Task: Word for word, copy the records and drop the pictures.

[Recorded data]
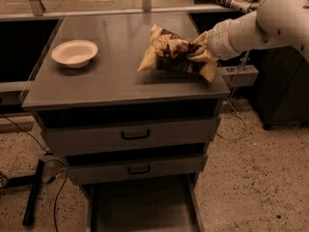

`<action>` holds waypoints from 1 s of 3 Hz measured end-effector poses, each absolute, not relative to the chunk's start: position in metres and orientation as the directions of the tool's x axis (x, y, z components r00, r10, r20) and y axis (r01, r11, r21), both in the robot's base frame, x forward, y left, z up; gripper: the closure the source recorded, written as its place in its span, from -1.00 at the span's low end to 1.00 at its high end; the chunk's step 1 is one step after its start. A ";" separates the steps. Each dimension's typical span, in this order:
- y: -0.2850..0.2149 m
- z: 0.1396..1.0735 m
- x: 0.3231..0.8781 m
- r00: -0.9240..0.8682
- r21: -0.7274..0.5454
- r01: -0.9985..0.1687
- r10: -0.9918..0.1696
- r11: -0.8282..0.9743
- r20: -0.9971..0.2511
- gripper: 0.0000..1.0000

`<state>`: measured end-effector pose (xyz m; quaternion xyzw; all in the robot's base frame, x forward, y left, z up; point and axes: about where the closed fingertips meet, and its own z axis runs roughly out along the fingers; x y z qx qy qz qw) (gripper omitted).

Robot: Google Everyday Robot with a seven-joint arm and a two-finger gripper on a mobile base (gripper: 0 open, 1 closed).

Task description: Pick brown chip bag from bottom drawer and place on counter

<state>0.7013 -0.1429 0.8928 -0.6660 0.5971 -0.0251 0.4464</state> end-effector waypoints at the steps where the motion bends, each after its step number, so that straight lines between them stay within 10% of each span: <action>1: -0.127 0.884 0.719 0.253 -0.586 -0.797 -0.803 0.143 -0.540 1.00; 3: -0.113 0.878 0.728 0.246 -0.563 -0.813 -0.788 0.149 -0.564 0.65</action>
Offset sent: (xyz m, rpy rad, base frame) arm 0.0629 0.0811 -0.0427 0.1528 0.1685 0.0250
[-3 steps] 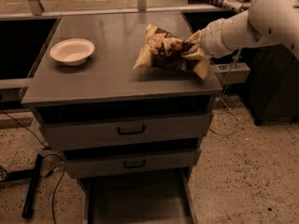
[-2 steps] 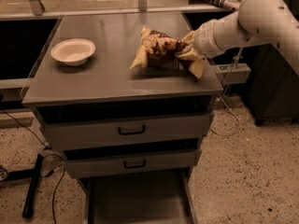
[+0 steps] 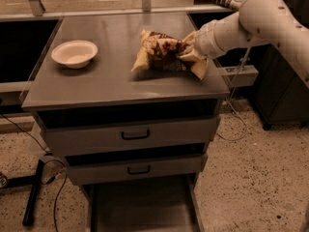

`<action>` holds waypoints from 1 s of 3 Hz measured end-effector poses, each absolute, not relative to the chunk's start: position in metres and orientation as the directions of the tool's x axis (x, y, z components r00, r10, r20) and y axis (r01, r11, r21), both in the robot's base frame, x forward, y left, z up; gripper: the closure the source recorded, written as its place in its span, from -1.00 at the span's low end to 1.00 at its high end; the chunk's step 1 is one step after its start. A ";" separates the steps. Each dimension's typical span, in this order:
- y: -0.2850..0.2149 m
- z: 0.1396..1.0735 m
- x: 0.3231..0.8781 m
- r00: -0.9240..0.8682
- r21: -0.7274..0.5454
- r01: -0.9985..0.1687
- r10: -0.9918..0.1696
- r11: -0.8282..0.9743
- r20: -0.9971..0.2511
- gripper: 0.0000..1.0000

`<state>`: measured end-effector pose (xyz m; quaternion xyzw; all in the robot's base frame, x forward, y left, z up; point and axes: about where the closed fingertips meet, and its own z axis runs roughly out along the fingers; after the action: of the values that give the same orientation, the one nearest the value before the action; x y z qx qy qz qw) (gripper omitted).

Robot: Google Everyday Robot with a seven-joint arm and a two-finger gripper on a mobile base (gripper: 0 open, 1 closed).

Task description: Pick brown chip bag from bottom drawer and place on counter

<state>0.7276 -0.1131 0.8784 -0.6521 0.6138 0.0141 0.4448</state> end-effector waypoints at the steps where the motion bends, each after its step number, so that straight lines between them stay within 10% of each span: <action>1: -0.113 0.878 0.728 0.246 -0.563 -0.813 -0.788 0.149 -0.564 0.17; 3: -0.113 0.878 0.728 0.246 -0.563 -0.813 -0.788 0.149 -0.564 -0.75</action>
Offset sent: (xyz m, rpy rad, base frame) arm 0.0000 0.0000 0.0000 0.0000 0.0000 0.0001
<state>0.7276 -0.1130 0.8783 -0.6522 0.6138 0.0142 0.4447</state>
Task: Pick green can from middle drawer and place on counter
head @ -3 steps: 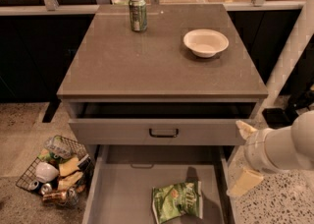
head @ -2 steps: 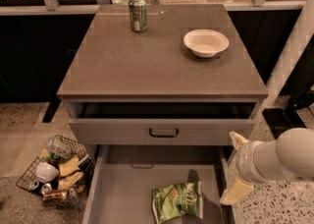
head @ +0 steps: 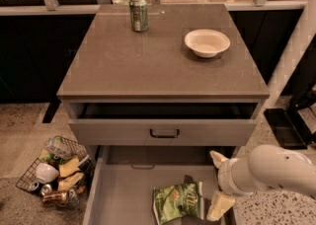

Result for this task:
`<action>` holds waypoints from 1 s of 3 Hz measured end-effector poses, each absolute, not relative to the chunk's start: position in metres and orientation as the directions of the tool's x axis (x, y, z components r00, r10, r20) and y axis (r01, r11, r21), both in the robot's base frame, x forward, y left, z up; gripper: the closure the source recorded, written as its place in its span, from -1.00 at the span's low end to 1.00 at its high end; the chunk's step 1 is one step after its start. A ";" separates the steps. Each dimension's typical span, in this order:
- y: -0.2850..0.2149 m
- z: 0.1396..1.0735 m
- x: 0.3231..0.8781 m
- r00: -0.9240..0.8682
- r21: -0.7274..0.5454
- r01: -0.9985..0.1687
- r10: -0.9918..0.1696
- r11: -0.8282..0.9743
- r20: -0.9971..0.2511
- gripper: 0.0000..1.0000

`<state>`: measured end-effector pose (xyz m; quaternion xyzw; all in the robot's base frame, x forward, y left, z up; point and axes: about where the closed fingertips meet, and its own z axis runs roughly out along the fingers; x y z qx qy qz qw) (gripper omitted).

Robot: Google Everyday Robot with a seven-joint arm and a two-finger gripper on a mobile base (gripper: 0 open, 1 closed).

Task description: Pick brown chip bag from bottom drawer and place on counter

<state>0.7013 -0.1429 0.8928 -0.6660 0.5971 -0.0251 0.4464</state> end-effector waypoints at the steps where the motion bends, each after its step number, so that straight lines between them stay within 10% of each span: <action>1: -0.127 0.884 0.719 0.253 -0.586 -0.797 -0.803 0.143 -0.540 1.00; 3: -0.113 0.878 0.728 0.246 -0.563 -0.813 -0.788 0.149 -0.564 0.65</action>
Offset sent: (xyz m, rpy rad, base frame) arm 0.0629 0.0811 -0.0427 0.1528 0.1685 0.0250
[-3 steps] 
[-2 steps] 
[+0 steps] 

`<action>` holds waypoints from 1 s of 3 Hz measured end-effector poses, each absolute, not relative to the chunk's start: position in metres and orientation as the directions of the tool's x axis (x, y, z components r00, r10, r20) and y axis (r01, r11, r21), both in the robot's base frame, x forward, y left, z up; gripper: the closure the source recorded, written as its place in its span, from -1.00 at the span's low end to 1.00 at its high end; the chunk's step 1 is one step after its start. A ";" separates the steps. Each dimension's typical span, in this order:
- y: -0.2850..0.2149 m
- z: 0.1396..1.0735 m
- x: 0.3231..0.8781 m
- r00: -0.9240..0.8682
- r21: -0.7274..0.5454
- r01: -0.9985..0.1687
- r10: -0.9918..0.1696
- r11: -0.8282..0.9743
- r20: -0.9971..0.2511
- gripper: 0.0000..1.0000

`<state>`: measured end-effector pose (xyz m; quaternion xyzw; all in the robot's base frame, x forward, y left, z up; point and axes: about where the closed fingertips meet, and its own z axis runs roughly out along the fingers; after the action: of the values that give the same orientation, the one nearest the value before the action; x y z qx qy qz qw) (gripper omitted).

Robot: Google Everyday Robot with a seven-joint arm and a two-finger gripper on a mobile base (gripper: 0 open, 1 closed).

Task description: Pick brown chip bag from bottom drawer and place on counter

<state>0.7276 -0.1131 0.8784 -0.6521 0.6138 0.0141 0.4448</state> end-effector waypoints at the steps where the motion bends, each after its step number, so that straight lines between them stay within 10% of each span: <action>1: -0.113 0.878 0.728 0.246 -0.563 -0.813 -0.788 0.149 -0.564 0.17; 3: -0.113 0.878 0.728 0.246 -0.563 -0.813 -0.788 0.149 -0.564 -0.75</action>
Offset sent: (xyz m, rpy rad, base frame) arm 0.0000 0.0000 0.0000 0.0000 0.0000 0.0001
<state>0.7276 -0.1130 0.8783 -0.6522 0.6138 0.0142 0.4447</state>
Task: Pick green can from middle drawer and place on counter
head @ -3 steps: 
head @ -2 steps: 
head @ +0 steps: 

This exercise is complete.